Task objective: Once the line holding "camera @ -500" appears, repeat it and each line after it to the end of the data, exactly and with nothing else; pictures stay out.
:: Dataset excerpt ::
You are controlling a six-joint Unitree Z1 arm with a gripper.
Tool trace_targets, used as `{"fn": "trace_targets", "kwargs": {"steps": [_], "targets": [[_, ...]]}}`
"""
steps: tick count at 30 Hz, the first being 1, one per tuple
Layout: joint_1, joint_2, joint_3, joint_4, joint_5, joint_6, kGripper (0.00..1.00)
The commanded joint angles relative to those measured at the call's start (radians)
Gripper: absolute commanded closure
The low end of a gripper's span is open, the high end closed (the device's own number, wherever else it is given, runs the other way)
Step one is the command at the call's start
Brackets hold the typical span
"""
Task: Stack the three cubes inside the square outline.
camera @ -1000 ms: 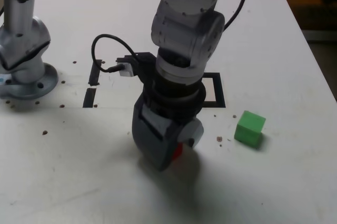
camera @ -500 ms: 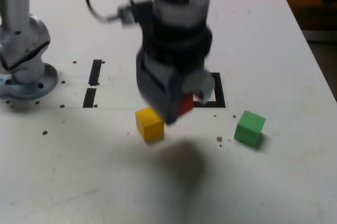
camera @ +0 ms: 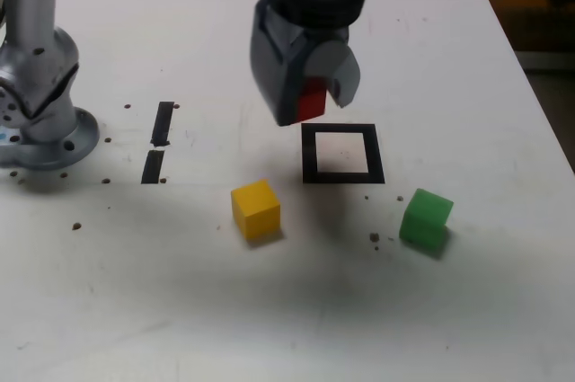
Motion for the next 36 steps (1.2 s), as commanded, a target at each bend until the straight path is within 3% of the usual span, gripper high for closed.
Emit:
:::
Task answer:
camera @ -500 ms: 
camera @ +0 ms: 
Motion for the next 36 steps (1.2 s), as commanded, a target at each bend until the straight path is within 3% of the usual span, gripper high for closed.
Emit:

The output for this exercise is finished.